Even if people wanted to go, however, those showrooms still aren't quite open. On Monday, car dealerships in Ontario were allowed to resume face-to-face sales for the first time in weeks, but with new physical distancing restrictions.
The province has decreed any sales or test drives must be by appointment-only and customers and staff must adhere to strict social distancing measures.
CBC News called and visited several car dealerships in the London, Ont. area this week to find out how businesses were operating under the new restrictions, but all of the dealerships either declined to comment or did not respond to the request, with some sales staff admitting that they did not yet understand the new restrictions well enough to talk about them.

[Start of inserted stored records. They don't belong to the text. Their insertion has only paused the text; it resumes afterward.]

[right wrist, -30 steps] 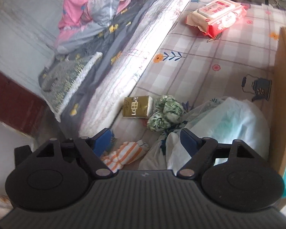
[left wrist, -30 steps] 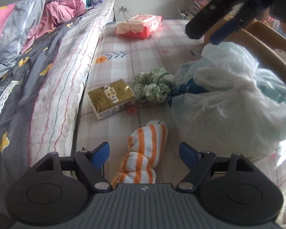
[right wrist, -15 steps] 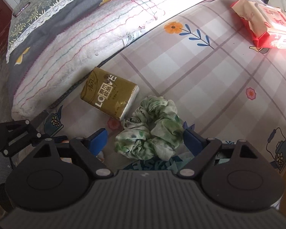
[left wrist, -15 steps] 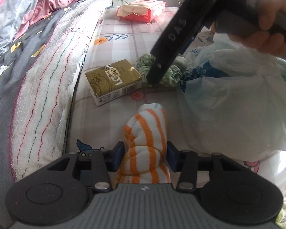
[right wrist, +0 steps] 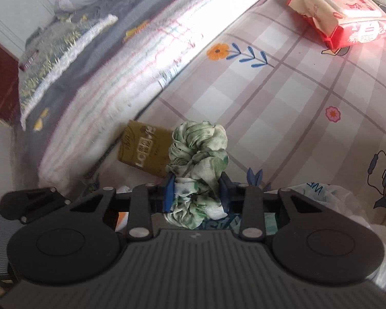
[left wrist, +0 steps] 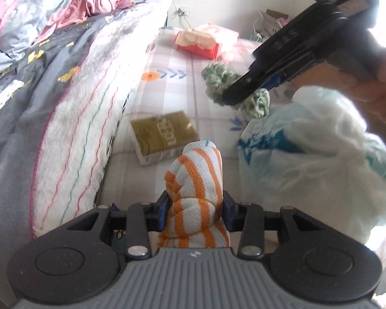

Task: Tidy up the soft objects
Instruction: 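Grasp the green floral scrunchie with the right tool while the left tool grasps the striped towel, then drop the scrunchie into the box with the right tool while the left tool carries the striped towel there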

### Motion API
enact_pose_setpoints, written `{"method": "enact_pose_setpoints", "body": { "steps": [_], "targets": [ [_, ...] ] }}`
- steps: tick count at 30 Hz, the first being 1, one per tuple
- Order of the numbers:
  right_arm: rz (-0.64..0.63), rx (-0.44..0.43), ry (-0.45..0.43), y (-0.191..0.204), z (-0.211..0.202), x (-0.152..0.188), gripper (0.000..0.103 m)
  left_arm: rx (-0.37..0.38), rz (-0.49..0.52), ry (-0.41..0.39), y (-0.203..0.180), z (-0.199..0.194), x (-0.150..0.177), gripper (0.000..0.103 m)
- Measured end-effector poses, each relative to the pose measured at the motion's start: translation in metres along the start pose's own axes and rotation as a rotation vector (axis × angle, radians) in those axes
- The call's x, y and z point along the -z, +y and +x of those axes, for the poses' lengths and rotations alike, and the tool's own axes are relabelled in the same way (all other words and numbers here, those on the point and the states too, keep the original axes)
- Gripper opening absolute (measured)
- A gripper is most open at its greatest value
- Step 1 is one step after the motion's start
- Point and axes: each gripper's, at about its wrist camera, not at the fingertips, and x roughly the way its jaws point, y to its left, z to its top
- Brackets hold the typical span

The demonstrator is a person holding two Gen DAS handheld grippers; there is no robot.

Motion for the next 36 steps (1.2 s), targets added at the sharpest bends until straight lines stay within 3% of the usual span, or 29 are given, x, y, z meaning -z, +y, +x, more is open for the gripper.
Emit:
{"method": "enact_pose_setpoints", "body": {
  "steps": [6, 12, 15, 19, 25, 29, 32, 36],
  "targets": [
    [0.086, -0.051, -0.181, -0.011, -0.100, 0.034, 0.034, 0.085, 0.021, -0.107, -0.027, -0.027, -0.026, 0.041],
    [0.174, 0.062, -0.331, -0.040, -0.205, 0.108, 0.036, 0.226, 0.094, -0.161, -0.079, -0.036, -0.048, 0.041],
    [0.241, 0.139, -0.361, -0.063, -0.238, 0.153, 0.037, 0.278, 0.125, -0.168, -0.108, -0.037, -0.053, 0.041],
    [0.357, 0.237, -0.347, -0.101, -0.259, 0.210, 0.038, 0.319, 0.158, -0.173, -0.134, -0.033, -0.059, 0.041],
    [0.421, 0.378, -0.273, -0.143, -0.256, 0.258, 0.040, 0.325, 0.190, -0.171, -0.160, -0.034, -0.056, 0.041],
    [0.422, 0.355, -0.121, -0.162, -0.232, 0.268, 0.047, 0.317, 0.196, -0.169, -0.167, -0.036, -0.055, 0.041],
    [0.398, 0.348, -0.030, -0.162, -0.218, 0.269, 0.058, 0.314, 0.198, -0.165, -0.172, -0.037, -0.057, 0.041],
    [0.382, 0.314, -0.073, -0.158, -0.228, 0.269, 0.075, 0.338, 0.211, -0.157, -0.184, -0.036, -0.064, 0.041]
  ]
}}
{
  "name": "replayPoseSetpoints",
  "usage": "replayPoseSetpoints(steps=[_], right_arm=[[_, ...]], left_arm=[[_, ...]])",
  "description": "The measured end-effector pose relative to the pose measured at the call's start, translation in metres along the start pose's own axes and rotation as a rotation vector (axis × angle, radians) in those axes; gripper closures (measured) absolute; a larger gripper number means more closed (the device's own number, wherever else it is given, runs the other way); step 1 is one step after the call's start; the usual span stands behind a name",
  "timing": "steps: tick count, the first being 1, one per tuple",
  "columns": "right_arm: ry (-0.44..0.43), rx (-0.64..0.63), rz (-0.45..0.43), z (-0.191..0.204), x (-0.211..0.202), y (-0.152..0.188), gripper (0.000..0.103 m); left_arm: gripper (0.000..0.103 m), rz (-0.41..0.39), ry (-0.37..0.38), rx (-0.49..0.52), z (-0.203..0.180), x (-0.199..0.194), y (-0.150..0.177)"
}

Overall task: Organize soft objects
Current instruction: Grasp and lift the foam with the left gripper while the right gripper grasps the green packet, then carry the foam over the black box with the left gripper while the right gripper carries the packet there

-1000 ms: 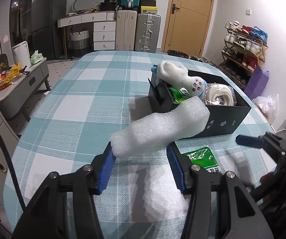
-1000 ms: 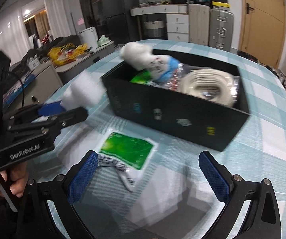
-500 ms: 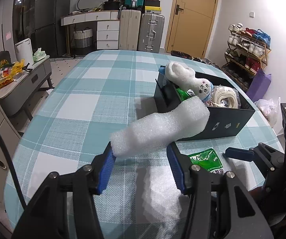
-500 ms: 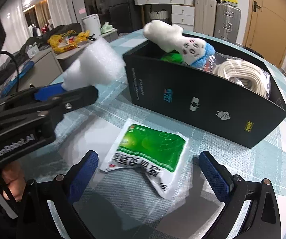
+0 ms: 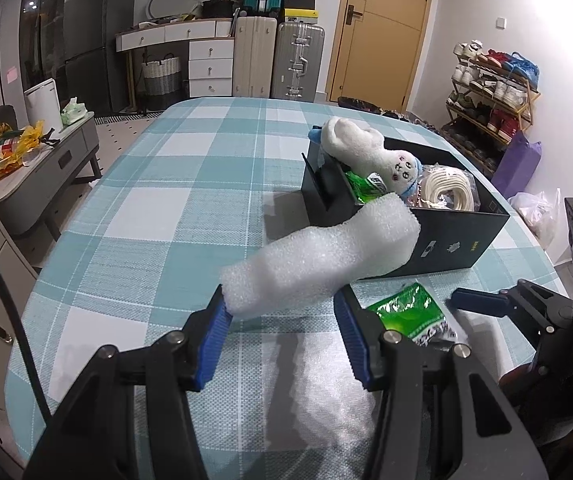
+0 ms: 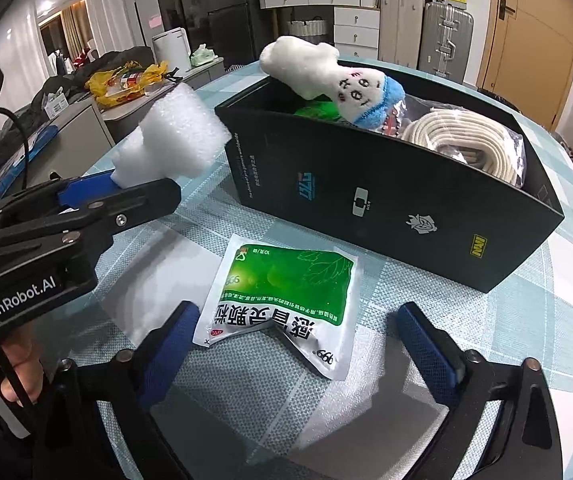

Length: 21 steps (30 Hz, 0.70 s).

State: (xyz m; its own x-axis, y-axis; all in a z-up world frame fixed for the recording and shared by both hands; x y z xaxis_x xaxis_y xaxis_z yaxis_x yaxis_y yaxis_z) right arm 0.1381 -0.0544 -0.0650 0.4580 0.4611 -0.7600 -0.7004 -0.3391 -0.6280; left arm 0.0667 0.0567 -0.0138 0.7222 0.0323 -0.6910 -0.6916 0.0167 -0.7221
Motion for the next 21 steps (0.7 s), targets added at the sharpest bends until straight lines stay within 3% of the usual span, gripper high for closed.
replayPoseSetpoints(steps=[1,8,14,21], right_arm=[[-0.002,-0.004,-0.006,0.000,-0.001,0.000,0.022],[-0.005,-0.023,-0.007,-0.005,-0.005,-0.002,0.047],[-0.018,-0.020,-0.014,-0.012,-0.007,-0.001,0.060],[-0.066,-0.075,-0.040,-0.010,-0.024,0.002,0.064]], left_arm=[[0.052,0.000,0.003,0.001,0.000,0.000,0.000],[0.052,-0.005,0.008,0.009,-0.002,-0.002,-0.002],[0.052,-0.008,0.010,0.020,-0.005,-0.005,-0.004],[0.052,-0.020,0.009,0.021,-0.004,-0.010,-0.007]])
Point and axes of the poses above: each gripper's, at about its wrist camera, not at the fingertips, and x roughly the way its jaws point, z to its left, y to its underside, the point moved 1 cm from there along x, roughly the way its jaws point, and after that the axes turned 13 degrees about x, right-handed, at the moved point
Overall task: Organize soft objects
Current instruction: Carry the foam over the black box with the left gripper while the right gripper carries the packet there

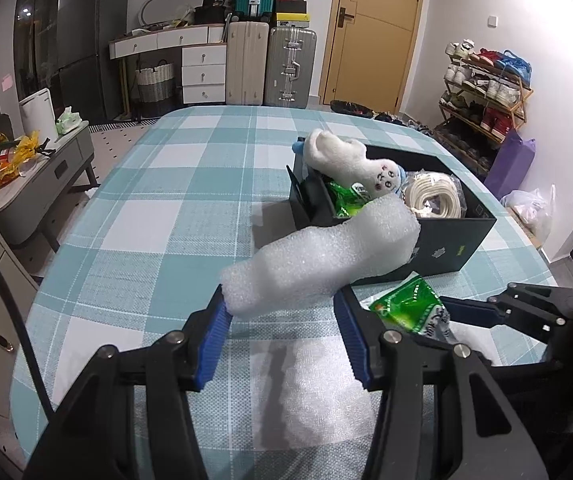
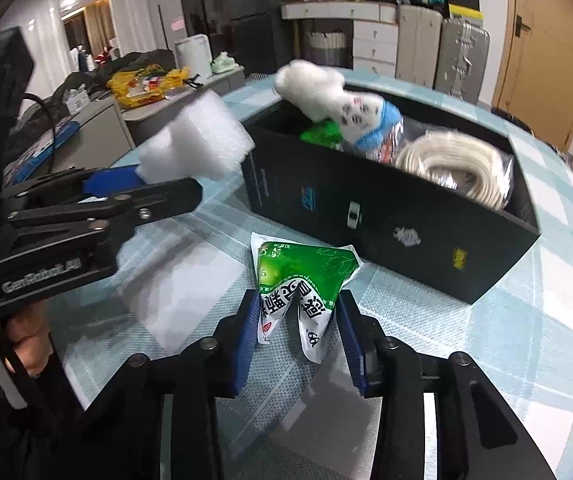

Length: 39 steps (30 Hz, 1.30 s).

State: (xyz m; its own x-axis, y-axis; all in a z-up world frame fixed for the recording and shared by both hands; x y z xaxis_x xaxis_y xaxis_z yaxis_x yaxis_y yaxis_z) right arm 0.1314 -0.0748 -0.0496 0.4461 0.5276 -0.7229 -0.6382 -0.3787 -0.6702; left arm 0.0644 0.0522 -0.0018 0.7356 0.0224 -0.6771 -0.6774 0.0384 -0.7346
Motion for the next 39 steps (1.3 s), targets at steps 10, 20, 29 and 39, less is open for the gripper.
replayPoseSetpoints(steps=[10,20,29,39], right_arm=[[-0.020,-0.026,-0.093,-0.004,-0.034,-0.004,0.064],[-0.045,0.056,-0.219,-0.028,-0.072,-0.015,0.064],[-0.017,0.126,-0.302,-0.050,-0.092,-0.021,0.064],[0.047,0.190,-0.356,-0.056,-0.088,-0.026,0.064]], left_arm=[[0.052,-0.031,-0.006,0.010,-0.003,-0.012,-0.011],[0.052,-0.068,-0.005,0.048,-0.014,-0.020,-0.029],[0.052,-0.074,0.005,0.090,-0.024,-0.014,-0.038],[0.052,-0.072,0.026,0.144,-0.038,0.005,-0.054]])
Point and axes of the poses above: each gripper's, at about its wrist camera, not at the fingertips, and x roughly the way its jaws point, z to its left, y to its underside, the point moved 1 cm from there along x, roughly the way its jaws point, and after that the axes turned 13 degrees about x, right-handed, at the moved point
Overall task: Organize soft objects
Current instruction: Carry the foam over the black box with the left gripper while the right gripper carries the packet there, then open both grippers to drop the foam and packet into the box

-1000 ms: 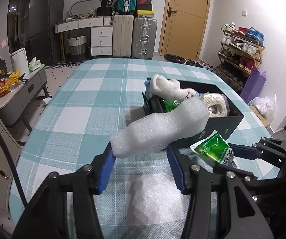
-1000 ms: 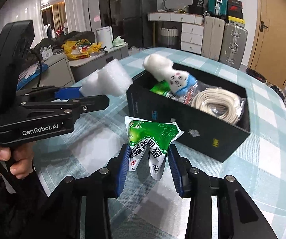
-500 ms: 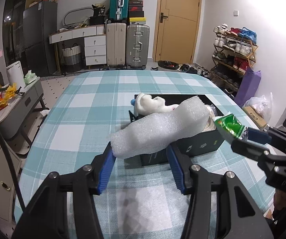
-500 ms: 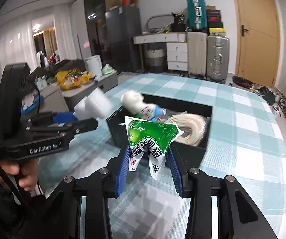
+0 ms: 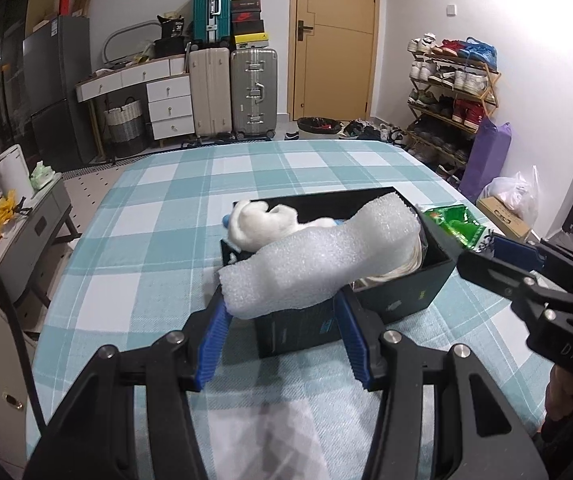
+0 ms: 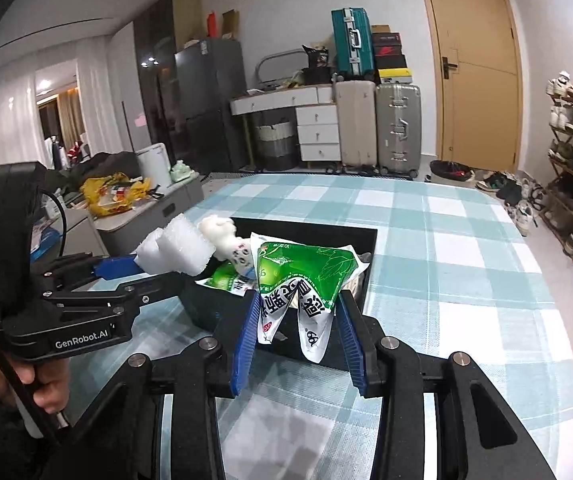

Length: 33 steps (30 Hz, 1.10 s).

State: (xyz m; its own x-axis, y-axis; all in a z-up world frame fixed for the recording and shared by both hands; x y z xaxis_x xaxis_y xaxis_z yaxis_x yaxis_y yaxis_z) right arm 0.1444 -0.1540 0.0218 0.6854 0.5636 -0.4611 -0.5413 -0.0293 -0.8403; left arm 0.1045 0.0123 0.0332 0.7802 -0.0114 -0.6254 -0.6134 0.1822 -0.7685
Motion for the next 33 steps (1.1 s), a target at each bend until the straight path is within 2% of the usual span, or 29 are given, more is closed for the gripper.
replayPoseSetpoints(steps=[10,26,33], right_arm=[[0.059,-0.007,-0.008,0.002,0.028,-0.012,0.064],[0.112,-0.044,0.067,0.001,0.086,-0.020,0.064],[0.120,-0.062,0.077,-0.002,0.097,-0.022,0.064]], left_arm=[[0.052,0.005,0.001,0.013,0.000,0.024,-0.015],[0.052,0.065,-0.047,0.063,0.001,0.058,-0.027],[0.052,0.084,-0.031,0.053,0.004,0.067,-0.025]])
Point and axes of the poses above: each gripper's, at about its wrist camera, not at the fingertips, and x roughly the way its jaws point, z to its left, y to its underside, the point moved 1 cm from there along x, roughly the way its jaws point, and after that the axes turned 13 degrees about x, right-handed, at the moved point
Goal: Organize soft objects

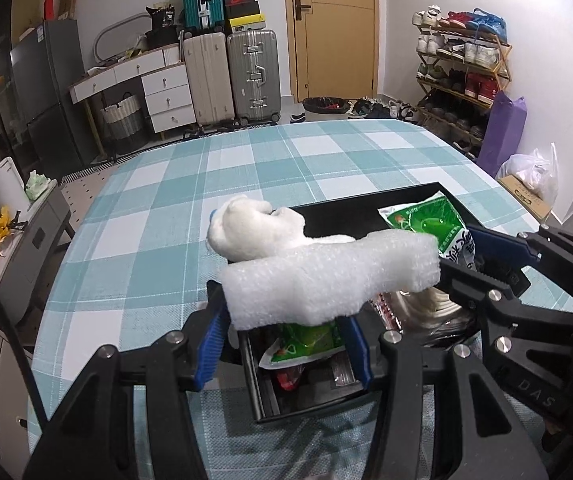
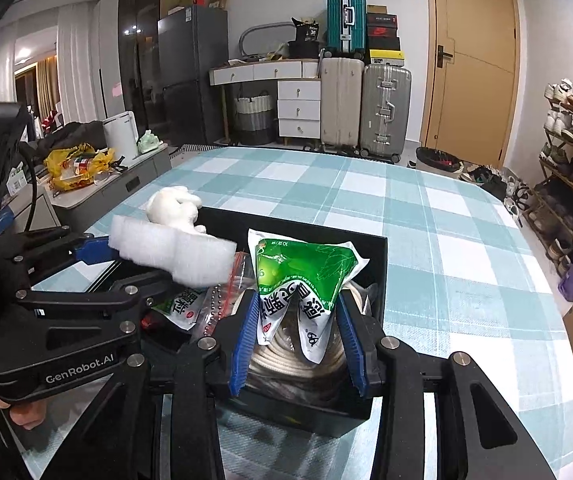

Among the dealerships visited or contacted by CBC News, very few sales staff seemed to be working and an April survey by the Canadian Auto Dealers Association seems to reflect that. The survey suggests 96 per cent of car dealerships have been forced to lay off staff during the crisis, with 78 per cent of respondents saying they've had to lay off 10 staff or more.
DesRosiers said he believes dealerships with fewer staff will likely be the new normal in a post-pandemic auto dealership.
"I think you're going to see everyone run a lot leaner. One of the things that I think a lot car dealers are discovering is how well they can function with fewer people. You're going to see them take their people back slower than what a lot of people are hoping.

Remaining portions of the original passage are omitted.